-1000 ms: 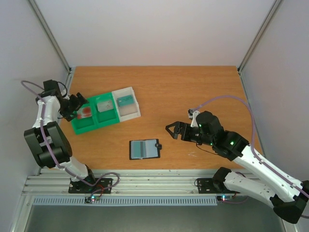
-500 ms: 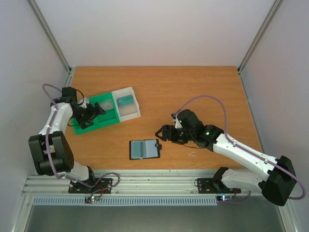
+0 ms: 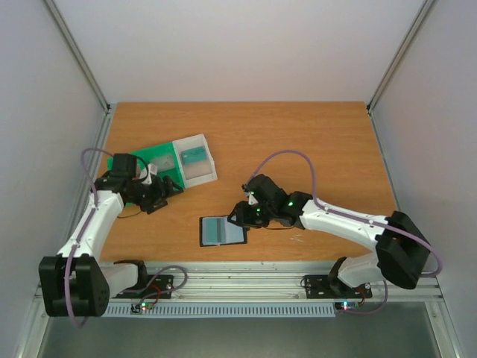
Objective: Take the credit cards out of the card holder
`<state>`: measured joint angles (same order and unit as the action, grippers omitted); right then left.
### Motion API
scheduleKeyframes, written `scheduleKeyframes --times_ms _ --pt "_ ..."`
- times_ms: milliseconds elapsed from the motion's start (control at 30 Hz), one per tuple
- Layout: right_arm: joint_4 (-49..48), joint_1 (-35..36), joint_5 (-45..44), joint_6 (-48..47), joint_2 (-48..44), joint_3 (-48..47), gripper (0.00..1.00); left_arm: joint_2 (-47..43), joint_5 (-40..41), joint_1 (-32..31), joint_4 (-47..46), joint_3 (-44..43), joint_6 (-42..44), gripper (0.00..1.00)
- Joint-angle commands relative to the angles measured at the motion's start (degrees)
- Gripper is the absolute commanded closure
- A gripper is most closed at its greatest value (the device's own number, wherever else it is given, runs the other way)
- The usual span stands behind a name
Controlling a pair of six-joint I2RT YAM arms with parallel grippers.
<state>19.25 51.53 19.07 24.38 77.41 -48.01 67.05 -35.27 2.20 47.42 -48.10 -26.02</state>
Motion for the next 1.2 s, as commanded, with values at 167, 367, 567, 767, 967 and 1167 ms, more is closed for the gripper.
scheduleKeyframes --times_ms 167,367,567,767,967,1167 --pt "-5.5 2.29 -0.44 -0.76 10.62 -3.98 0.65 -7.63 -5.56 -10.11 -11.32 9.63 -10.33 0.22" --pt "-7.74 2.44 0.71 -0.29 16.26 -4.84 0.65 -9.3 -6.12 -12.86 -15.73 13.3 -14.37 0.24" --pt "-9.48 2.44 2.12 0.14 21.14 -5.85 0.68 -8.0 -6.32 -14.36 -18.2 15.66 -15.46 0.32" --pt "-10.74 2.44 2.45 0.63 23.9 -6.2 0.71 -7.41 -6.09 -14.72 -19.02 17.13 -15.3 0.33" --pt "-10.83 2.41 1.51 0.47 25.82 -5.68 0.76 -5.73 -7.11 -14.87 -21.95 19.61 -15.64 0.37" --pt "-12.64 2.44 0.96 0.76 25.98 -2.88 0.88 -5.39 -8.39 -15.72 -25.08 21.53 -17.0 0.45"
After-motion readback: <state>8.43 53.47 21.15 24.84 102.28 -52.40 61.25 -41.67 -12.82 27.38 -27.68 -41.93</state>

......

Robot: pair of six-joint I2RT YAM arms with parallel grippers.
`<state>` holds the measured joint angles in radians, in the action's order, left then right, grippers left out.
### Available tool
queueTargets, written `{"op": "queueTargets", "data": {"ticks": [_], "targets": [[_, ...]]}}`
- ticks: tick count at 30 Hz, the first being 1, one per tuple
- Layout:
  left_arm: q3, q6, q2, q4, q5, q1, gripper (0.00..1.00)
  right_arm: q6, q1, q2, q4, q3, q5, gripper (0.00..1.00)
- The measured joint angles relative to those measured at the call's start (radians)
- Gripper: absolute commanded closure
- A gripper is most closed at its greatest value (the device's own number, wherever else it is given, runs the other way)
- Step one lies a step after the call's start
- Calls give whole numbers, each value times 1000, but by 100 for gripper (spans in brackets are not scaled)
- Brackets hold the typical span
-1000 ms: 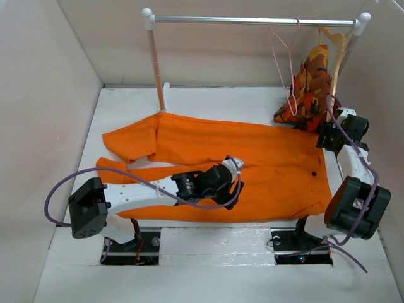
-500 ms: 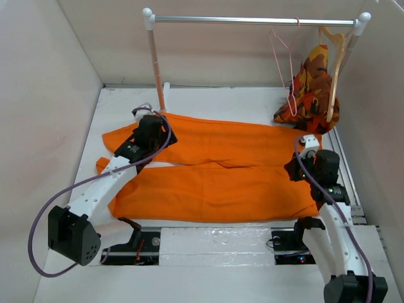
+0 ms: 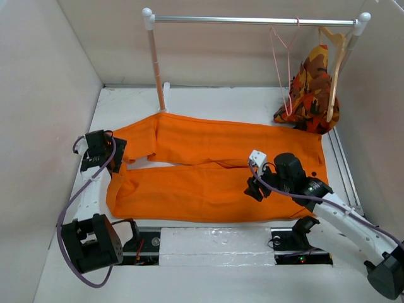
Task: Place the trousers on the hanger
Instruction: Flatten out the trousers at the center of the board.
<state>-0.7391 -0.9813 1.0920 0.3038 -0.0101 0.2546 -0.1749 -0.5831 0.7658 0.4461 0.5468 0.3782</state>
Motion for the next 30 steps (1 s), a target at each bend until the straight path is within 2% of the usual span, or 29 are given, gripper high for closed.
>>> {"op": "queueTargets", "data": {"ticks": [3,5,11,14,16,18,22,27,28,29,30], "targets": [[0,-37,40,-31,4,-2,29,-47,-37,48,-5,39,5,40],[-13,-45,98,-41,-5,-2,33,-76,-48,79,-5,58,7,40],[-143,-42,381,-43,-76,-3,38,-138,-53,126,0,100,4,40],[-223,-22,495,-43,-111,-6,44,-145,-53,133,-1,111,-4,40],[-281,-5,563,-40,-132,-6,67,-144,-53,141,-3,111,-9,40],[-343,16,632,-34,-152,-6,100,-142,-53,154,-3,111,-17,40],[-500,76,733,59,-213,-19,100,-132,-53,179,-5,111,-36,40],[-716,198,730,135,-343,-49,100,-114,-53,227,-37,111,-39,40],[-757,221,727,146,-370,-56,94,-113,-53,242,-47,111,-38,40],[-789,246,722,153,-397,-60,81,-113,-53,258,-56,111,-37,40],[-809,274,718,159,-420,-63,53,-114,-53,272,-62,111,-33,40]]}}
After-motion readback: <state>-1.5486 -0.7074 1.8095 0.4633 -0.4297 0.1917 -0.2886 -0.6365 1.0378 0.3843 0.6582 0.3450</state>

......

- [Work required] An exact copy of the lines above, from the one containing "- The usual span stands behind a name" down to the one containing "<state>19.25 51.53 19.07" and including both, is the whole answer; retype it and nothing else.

- [Solution to the exercise]
- The usual span stands behind a name
Controlling a pair of six-joint I2RT YAM arms with parallel grippers.
<state>19.25 51.53 19.07 24.38 77.41 -48.01 67.05 -35.27 2.20 47.42 -48.10 -26.02</state>

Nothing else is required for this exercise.